Section 222(c) requires that carriers use or disclose “individually identifiable” CPNI only in connection with the provision of telecommunications services, though “aggregate customer information” may be disclosed for other purposes. The FCC has applied CPNI rules to voice-based telecommunications services for many years, but this sole and narrow step into FCC regulation of privacy was generally considered a sleepy regulatory backwater subject to very limited FCC enforcement activity … until 2014.
Then things changed in a big way.
In October, 2014, the Commission imposed a $10 million fine on two companies that stored proprietary customer information (e.g., customer, addresses, social security numbers, driver’s licenses, etc.) on two publicly accessible folders on the Internet without password protection or encryption. Six months later, the FCC entered into a $25 million consent decree with AT&T arising from data breaches by employees at a couple of its call centers. As a result of those breaches, propriety information (including names and social security numbers) of more than a quarter of a million customers had been improperly accessed. These cases reflected a dramatic expansion of the Commission’s regulation on the privacy front to cover protection of information beyond purely CPNI; they were, however, limited to traditional telecommunications services.

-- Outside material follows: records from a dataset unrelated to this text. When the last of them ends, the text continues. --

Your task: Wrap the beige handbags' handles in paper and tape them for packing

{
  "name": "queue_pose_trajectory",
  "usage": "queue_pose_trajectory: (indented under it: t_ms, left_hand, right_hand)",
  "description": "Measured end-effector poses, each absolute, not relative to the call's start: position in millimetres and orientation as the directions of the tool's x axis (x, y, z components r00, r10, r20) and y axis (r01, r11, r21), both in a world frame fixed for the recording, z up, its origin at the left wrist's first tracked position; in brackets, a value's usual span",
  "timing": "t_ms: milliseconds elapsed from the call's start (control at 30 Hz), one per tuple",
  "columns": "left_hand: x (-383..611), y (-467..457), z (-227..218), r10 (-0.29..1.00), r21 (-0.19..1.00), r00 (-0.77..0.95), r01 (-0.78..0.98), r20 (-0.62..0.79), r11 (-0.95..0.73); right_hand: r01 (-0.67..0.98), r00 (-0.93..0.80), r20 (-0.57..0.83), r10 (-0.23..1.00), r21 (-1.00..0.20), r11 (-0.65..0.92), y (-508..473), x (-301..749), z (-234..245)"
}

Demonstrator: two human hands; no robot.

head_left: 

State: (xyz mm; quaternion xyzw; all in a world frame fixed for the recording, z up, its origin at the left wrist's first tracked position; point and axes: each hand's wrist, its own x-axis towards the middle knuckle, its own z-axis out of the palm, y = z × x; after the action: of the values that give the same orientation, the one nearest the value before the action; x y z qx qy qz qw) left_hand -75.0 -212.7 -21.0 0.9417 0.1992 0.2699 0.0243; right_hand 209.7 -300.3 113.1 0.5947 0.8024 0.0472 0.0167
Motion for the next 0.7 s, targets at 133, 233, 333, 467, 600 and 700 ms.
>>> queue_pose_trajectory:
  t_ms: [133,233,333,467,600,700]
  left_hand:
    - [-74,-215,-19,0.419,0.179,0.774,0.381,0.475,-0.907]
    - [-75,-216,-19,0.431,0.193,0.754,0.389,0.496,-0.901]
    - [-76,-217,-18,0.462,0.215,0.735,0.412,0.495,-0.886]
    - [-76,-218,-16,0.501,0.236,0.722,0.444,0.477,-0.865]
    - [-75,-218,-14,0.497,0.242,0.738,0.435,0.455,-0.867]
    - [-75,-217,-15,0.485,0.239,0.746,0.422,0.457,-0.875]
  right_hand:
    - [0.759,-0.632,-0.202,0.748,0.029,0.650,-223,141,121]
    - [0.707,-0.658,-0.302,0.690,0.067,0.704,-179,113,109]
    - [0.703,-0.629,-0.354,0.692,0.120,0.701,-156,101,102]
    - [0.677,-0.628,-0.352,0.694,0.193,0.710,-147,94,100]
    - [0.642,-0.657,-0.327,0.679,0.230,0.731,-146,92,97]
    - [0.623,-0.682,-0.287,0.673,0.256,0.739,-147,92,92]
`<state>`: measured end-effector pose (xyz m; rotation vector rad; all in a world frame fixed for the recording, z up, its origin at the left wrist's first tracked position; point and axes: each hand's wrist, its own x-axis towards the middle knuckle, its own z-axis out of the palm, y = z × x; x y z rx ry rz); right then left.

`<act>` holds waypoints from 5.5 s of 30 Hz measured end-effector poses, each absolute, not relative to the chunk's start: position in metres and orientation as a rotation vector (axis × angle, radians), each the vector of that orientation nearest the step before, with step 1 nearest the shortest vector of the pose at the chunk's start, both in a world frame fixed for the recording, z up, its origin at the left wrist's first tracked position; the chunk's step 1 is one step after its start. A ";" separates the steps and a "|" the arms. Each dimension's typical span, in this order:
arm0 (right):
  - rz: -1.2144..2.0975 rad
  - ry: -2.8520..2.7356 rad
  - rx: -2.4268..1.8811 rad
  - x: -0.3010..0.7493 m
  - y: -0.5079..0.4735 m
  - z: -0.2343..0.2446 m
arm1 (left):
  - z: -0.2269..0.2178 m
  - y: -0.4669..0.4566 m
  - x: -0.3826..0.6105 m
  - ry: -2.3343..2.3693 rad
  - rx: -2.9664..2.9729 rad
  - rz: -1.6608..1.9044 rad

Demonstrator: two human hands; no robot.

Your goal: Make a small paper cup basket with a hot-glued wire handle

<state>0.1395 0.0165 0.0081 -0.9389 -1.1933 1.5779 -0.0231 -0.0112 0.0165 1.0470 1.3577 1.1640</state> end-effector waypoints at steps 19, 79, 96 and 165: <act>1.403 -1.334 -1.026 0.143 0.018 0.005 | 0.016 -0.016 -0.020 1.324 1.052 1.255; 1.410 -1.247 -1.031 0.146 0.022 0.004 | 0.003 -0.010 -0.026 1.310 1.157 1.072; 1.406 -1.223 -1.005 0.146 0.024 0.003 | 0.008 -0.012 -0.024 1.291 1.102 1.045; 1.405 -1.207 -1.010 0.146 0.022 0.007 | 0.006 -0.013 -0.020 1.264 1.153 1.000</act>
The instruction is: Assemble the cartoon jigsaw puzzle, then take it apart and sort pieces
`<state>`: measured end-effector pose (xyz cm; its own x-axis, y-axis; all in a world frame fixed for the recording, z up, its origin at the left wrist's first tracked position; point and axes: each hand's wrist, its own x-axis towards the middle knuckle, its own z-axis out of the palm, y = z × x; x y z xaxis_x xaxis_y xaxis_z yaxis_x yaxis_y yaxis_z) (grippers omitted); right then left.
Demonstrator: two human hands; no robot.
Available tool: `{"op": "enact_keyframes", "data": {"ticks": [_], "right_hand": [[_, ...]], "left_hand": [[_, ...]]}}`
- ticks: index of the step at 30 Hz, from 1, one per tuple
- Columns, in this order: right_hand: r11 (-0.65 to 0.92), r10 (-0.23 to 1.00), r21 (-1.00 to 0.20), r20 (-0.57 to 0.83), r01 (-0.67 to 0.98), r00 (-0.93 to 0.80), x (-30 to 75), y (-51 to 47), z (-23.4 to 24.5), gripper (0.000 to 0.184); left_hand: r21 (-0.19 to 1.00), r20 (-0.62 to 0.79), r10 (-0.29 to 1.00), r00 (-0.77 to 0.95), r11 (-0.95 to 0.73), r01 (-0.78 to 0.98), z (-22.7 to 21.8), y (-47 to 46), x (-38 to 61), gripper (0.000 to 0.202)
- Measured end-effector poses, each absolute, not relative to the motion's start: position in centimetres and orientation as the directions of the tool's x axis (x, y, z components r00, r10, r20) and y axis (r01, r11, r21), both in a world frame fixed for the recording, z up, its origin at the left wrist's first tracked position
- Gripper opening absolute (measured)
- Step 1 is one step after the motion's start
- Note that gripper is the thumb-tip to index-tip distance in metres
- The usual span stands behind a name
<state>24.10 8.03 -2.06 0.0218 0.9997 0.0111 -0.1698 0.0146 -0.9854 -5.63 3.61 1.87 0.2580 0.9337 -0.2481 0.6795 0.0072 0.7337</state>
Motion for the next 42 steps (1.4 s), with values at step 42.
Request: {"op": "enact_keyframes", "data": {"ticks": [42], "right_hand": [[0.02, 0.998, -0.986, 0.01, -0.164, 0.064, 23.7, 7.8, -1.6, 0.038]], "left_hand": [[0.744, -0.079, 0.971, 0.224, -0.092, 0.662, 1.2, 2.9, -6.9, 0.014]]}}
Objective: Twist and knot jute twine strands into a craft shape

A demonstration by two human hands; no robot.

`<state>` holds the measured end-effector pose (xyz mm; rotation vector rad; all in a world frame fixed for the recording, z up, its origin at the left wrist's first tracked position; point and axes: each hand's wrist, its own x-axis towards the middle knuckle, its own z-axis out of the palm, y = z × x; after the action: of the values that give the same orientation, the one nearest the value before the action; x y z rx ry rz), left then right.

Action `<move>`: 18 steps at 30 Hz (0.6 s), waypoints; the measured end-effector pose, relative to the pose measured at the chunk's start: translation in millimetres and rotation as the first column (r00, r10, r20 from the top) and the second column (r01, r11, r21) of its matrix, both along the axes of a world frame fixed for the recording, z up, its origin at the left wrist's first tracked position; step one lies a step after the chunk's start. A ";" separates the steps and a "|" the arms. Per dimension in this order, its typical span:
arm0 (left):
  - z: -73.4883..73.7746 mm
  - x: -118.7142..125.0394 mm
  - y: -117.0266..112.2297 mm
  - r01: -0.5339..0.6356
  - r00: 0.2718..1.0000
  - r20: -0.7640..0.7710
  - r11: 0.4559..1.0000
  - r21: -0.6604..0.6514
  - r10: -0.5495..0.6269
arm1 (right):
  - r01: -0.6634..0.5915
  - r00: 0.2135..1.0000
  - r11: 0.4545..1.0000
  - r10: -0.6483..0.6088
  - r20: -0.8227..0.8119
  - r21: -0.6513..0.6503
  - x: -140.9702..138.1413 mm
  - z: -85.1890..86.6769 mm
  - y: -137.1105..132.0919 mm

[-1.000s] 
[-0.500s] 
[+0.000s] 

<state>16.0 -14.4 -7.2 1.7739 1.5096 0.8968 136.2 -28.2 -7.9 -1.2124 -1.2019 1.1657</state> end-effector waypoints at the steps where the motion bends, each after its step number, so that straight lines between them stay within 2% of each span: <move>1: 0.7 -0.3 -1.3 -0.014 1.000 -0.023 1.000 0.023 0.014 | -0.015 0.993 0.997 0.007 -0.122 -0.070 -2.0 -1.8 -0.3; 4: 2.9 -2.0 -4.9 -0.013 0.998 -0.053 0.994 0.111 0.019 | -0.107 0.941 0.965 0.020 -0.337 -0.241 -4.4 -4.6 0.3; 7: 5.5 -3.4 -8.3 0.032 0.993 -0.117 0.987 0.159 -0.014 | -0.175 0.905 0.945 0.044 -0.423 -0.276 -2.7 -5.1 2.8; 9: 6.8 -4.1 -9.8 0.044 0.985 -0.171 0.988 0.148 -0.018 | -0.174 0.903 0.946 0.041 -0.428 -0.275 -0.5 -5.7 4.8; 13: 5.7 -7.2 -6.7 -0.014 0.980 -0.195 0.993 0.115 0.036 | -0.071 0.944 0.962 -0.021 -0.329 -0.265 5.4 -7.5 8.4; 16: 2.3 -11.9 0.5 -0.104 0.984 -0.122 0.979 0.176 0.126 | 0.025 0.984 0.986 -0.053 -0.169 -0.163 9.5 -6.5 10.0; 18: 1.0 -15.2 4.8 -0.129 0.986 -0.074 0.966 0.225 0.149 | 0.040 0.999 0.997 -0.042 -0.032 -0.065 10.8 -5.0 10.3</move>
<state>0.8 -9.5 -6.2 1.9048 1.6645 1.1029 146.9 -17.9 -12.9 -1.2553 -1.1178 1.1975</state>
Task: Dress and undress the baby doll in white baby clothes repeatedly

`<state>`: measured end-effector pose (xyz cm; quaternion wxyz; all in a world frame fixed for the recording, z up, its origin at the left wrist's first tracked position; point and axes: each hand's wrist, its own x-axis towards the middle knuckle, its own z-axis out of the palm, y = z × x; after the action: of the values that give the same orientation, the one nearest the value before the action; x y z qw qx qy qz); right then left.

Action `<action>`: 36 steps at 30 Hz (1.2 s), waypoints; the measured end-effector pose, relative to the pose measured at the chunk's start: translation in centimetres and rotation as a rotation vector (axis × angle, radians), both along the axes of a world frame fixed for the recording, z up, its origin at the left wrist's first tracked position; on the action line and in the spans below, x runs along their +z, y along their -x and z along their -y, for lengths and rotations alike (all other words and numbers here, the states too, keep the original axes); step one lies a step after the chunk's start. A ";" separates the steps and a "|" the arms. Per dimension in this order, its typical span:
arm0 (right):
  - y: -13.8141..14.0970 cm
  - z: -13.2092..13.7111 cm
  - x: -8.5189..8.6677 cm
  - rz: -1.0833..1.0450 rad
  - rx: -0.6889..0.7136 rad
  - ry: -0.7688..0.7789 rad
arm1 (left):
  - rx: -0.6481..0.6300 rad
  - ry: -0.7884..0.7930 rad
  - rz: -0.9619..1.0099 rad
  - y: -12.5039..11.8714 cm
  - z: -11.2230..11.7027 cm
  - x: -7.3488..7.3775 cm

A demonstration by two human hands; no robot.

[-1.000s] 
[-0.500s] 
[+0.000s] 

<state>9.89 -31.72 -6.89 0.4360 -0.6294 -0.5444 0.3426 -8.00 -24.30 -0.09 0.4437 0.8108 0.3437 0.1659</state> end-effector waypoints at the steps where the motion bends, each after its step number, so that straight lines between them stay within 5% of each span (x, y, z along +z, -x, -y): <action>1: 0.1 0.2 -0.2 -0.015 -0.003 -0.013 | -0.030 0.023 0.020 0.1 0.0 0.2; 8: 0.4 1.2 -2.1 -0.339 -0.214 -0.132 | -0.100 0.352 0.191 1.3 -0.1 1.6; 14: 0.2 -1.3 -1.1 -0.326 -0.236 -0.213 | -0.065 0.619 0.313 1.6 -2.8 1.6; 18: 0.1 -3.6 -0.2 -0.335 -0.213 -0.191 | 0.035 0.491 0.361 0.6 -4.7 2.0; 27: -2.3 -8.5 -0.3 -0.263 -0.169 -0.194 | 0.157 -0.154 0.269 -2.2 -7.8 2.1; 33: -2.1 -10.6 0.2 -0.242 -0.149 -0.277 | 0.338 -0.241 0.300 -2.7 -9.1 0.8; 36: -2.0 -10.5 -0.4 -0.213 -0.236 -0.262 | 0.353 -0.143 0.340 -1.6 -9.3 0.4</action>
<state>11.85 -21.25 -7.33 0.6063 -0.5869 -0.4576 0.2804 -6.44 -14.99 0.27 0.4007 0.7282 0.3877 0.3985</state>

Nevertheless, they paved the way for a further expansion when, in March, 2015, the Commission (in its Open Internet Order) declared the provision of BIAS to be a Title II telecommunications service, with broadband providers suddenly subject to Section 222’s privacy requirements. The most recent NPRM is one further logical step in that process. By a sort of regulatory accretion, the Commission has moved from a privacy regime regulating a relatively limited set of consumer information held by a relatively limited set of service providers to a regime regulating far broader types of information held by a far broader universe of providers.
But even if we put aside questions regarding the wisdom or efficacy of the particular proposals advanced by the FCC, the NPRM presents a much bigger question: should the FCC be significantly expanding its privacy regulatory regime? And it’s that bigger question that has generated a lot of controversy.
Some public interest groups believe that FCC action will bring long needed regulation to an area where consumers are particularly vulnerable and unable to understand or protect their privacy interests. Others believe that the FCC lacks both the experience to intrude with proper sensitivity into such a core part of the U.S. economy and, even more importantly, the statutory authority to do so even if it had the experience. Many in this camp assert that the task should be left to the Federal Trade Commission, which has experience and technical capabilities built up over years of protecting consumer on-line privacy rights.
As attractive as that proposition may seem, however, there’s a major problem with it. Recall that the FCC has ruled that BIAS is a Title II telecommunications service. As a result, Section 5(a)(2) of the Federal Trade Commission Act expressly prohibits the FTC from regulating BIAS (under the common carrier exemption there). The FCC and FTC recently signed a memorandum regarding how they will work cooperatively together, as they have done in the past in matters such as telemarketing and “cramming” of telecommunications services. But at least for the foreseeable future, we can expect the FCC to take the lead on enforcing consumer privacy rights against ISPs based on the proposed rules (or rules very close to those proposed).
Comments on the NPRM are due by May 27, 2016, and reply comments are due by June 27. Comments and replies can be filed electronically through the FCC’s ECFS webpage: refer to Proceeding Number 16-106.